Recently, the IEA published its first “Energy Efficiency Market Report.” EcoSeed provides an excellent account of the report.
Energy efficiency saves billion of dollars – IEA report
Energy efficiency is playing a crucial role in the world, saving billions of dollars according to a report released by the International Energy Agency.
Findings of the paper “Energy Efficiency Market Report” shows that in a group of 11 I.E.A. member countries, energy efficiency measures saved an energy equivalent of $420 billion from 2005 to 2010.
The report pointed out that had it not been for the energy efficiency measures that were implemented, consumers in the 11 IEA member countries would be consuming, and paying for, about two-thirds more energy than they are currently using.
The energy savings from efficiency measures are so vast in 2010 in those 11 countries that it actually exceeded the output from any other fuel source. This energy savings helped those countries avoid burning 1.5 billion tonnes of oil equivalent.
In 2011, the energy efficiency markets around the world drew investments of up to $300 billion – a level that is equal with global investments in renewable energy or fossil-fuel power generation.
“Energy efficiency has been called a ‘hidden fuel,’ yet it is hiding in plain sight. Indeed, the degree of global investment in energy efficiency and the resulting energy savings are so massive that they beg the following question: Is energy efficiency not just a hidden fuel rather the world’s first fuel?” said IEA Executive Director Maria van der Hoeven as she presented the report at the World Energy Congress in Korea.

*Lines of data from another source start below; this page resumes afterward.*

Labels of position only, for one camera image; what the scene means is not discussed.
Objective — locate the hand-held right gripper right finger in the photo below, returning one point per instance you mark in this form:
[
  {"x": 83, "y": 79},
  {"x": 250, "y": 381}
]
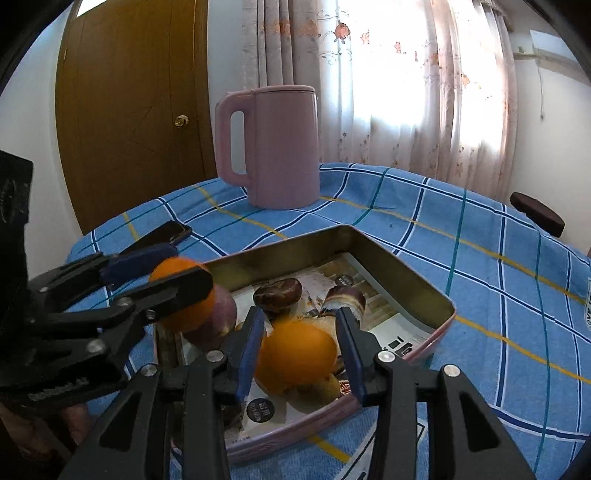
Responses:
[{"x": 354, "y": 362}]

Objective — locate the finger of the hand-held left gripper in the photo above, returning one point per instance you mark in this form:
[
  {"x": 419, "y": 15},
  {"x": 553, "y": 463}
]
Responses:
[
  {"x": 184, "y": 288},
  {"x": 138, "y": 263}
]

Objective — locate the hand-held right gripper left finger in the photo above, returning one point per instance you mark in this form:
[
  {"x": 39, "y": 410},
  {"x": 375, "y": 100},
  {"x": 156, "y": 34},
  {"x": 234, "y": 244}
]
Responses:
[{"x": 249, "y": 357}]

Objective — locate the orange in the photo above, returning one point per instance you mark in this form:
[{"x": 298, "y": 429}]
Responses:
[
  {"x": 201, "y": 316},
  {"x": 298, "y": 355}
]

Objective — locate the pink-rimmed metal tin tray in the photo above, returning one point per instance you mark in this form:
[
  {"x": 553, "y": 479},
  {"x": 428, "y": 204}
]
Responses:
[{"x": 369, "y": 258}]

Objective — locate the person's left hand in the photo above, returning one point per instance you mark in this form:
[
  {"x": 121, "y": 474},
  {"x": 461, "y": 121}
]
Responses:
[{"x": 46, "y": 429}]

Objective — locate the black smartphone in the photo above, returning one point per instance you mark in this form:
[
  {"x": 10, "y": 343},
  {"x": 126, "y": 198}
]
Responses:
[{"x": 159, "y": 235}]

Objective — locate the yellow-green fruit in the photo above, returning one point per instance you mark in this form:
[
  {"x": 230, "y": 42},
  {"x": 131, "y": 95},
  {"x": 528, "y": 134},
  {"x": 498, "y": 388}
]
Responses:
[{"x": 323, "y": 390}]

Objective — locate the purple round fruit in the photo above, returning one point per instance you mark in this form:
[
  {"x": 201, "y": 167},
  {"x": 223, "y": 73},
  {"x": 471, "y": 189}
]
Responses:
[{"x": 224, "y": 318}]

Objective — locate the printed paper tray liner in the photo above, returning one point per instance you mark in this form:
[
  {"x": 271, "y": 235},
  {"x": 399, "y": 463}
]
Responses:
[{"x": 392, "y": 323}]

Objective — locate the brown chestnut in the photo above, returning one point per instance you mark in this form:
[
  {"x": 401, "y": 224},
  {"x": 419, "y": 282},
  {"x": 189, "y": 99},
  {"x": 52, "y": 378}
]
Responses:
[{"x": 277, "y": 297}]

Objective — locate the brown wooden door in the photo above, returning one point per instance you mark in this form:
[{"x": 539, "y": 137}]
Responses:
[{"x": 134, "y": 129}]

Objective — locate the brass door knob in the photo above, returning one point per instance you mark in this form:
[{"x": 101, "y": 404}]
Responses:
[{"x": 181, "y": 121}]

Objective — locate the blue plaid tablecloth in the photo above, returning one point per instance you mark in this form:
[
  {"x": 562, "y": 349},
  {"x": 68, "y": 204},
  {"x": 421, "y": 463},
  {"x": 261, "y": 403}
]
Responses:
[{"x": 485, "y": 286}]

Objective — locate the pink electric kettle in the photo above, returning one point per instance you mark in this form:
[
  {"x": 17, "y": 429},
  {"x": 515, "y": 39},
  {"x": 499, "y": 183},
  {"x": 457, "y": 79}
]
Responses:
[{"x": 281, "y": 147}]

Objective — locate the dark round stool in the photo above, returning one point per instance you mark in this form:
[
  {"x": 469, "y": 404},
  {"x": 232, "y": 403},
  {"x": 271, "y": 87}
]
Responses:
[{"x": 538, "y": 213}]

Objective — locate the door transom window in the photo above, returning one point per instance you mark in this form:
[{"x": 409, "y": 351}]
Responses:
[{"x": 104, "y": 5}]

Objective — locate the floral sheer curtain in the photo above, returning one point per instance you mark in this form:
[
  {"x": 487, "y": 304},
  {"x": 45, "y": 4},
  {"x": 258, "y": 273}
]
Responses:
[{"x": 392, "y": 83}]

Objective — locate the white wall air conditioner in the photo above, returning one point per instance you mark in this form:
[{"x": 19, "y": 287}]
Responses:
[{"x": 549, "y": 46}]

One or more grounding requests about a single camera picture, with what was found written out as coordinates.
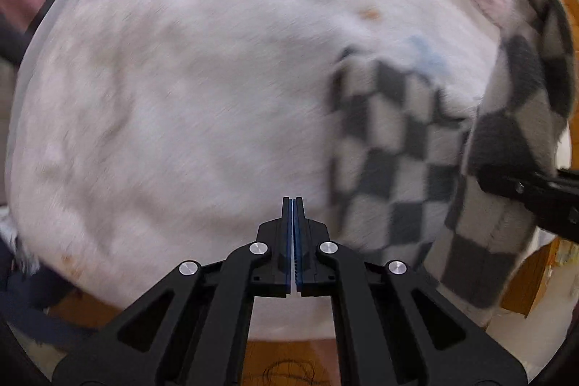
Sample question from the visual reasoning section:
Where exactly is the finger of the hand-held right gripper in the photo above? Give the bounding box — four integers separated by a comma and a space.
477, 166, 579, 243

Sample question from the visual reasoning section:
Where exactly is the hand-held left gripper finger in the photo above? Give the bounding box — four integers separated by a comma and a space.
293, 196, 529, 386
52, 196, 295, 386

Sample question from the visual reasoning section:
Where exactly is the grey white checkered garment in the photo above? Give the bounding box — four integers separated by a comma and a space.
326, 0, 578, 311

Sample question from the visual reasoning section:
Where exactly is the navy clothes pile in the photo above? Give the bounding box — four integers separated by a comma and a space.
0, 239, 98, 348

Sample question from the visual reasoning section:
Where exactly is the orange wooden furniture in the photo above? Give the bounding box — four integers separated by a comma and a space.
499, 231, 579, 320

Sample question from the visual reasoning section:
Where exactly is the white fleece blanket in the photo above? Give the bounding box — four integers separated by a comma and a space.
4, 0, 568, 342

According to the report, the two key factors that have driven the growth of the energy efficiency market are effective policies and high price of energy. Among the measures that prove crucial are energy standards, labeling, access to assessments and financing, and obligations on suppliers.
However, the report noted that the absence of dynamic pricing in energy markets together with subsidies, high transaction costs, information failure, and a lack of institutional capacity can sometimes impede efficiency improvements.